▶ Assignment
Your task is to copy all of the data exactly.

▶ Data

Content starts

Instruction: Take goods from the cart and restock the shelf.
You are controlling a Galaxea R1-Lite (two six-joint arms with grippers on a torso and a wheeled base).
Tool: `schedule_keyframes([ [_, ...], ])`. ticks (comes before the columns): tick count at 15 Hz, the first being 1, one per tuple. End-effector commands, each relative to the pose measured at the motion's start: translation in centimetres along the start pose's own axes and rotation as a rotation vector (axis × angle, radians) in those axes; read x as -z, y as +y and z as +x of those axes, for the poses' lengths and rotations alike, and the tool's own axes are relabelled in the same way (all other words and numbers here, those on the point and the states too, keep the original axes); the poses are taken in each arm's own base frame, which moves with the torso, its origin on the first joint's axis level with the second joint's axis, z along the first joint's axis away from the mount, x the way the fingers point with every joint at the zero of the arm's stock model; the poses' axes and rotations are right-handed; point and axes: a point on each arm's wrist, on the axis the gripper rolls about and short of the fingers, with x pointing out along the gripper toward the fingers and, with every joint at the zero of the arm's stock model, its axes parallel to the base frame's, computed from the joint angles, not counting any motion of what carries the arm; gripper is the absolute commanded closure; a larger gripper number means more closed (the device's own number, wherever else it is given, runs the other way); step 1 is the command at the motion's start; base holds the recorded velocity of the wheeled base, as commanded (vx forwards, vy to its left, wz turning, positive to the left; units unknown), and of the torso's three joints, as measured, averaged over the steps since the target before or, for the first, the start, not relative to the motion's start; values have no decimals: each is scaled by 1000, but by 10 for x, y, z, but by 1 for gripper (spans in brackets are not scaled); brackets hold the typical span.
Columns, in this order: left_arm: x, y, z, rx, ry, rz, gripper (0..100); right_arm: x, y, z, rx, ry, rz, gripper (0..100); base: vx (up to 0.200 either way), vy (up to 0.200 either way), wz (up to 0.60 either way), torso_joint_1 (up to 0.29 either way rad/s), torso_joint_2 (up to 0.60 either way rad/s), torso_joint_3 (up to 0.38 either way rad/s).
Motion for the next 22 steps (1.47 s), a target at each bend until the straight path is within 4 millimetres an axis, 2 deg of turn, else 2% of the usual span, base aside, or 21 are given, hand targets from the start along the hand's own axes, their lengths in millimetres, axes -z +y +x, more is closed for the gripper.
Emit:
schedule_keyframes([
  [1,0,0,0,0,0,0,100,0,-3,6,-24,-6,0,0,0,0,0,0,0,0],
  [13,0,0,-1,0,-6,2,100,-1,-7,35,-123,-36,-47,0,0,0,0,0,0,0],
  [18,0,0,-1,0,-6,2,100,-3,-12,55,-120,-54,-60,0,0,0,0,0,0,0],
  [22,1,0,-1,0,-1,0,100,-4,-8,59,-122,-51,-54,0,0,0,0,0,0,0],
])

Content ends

▶ Answer below
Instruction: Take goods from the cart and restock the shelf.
You are controlling a Galaxea R1-Lite (two six-joint arms with grippers on a torso and a wheeled base).
Tool: `schedule_keyframes([ [_, ...], ])`. ticks (comes before the columns): tick count at 15 Hz, the first being 1, one per tuple. End-effector commands, each relative to the pose measured at the motion's start: translation in centimetres along the start pose's own axes and rotation as a rotation vector (axis × angle, radians) in those axes; read x as -z, y as +y and z as +x of those axes, for the poses' lengths and rotations alike, and the tool's own axes are relabelled in the same way (all other words and numbers here, those on the point and the states too, keep the original axes); the poses are taken in each arm's own base frame, which moves with the torso, its origin on the first joint's axis level with the second joint's axis, z along the first joint's axis away from the mount, x the way the fingers point with every joint at the zero of the arm's stock model; the poses' axes and rotations are right-handed; point and axes: a point on each arm's wrist, on the axis the gripper rolls about and short of the fingers, with x pointing out along the gripper toward the fingers and, with every joint at the zero of the arm's stock model, its axes parallel to the base frame's, computed from the joint angles, not counting any motion of what carries the arm; gripper is the absolute commanded closure; a larger gripper number means more closed (the device's own number, wherever else it is given, runs the other way); step 1 is the command at the motion's start; base holds the recorded velocity of the wheeled base, as commanded (vx forwards, vy to its left, wz turning, positive to the left; units unknown), and of the torso's three joints, as measured, averaged over the steps since the target before or, for the first, the start, not relative to the motion's start; values have no decimals: each is scaled by 1000, but by 10 for x, y, z, but by 1 for gripper (spans in brackets are not scaled); brackets hold the typical span.
Columns, in this order: left_arm: x, y, z, rx, ry, rz, gripper (0..100); right_arm: x, y, z, rx, ry, rz, gripper (0..100); base: vx (up to 0.200 either way), vy (up to 0.200 either way), wz (up to 0.60 either way), torso_joint_1 (up to 0.29 either way rad/s), torso_joint_2 (up to 0.60 either way rad/s), torso_joint_3 (up to 0.38 either way rad/s).
Motion for the next 22 steps (1.47 s), a target at each bend until the straight path is within 4 millimetres an axis, 2 deg of turn, else 2% of the usual span, base aside, or 21 are given, hand targets from the start along the hand's own axes, their lengths in millimetres, axes -z +y +x, more is closed for the gripper.
Emit:
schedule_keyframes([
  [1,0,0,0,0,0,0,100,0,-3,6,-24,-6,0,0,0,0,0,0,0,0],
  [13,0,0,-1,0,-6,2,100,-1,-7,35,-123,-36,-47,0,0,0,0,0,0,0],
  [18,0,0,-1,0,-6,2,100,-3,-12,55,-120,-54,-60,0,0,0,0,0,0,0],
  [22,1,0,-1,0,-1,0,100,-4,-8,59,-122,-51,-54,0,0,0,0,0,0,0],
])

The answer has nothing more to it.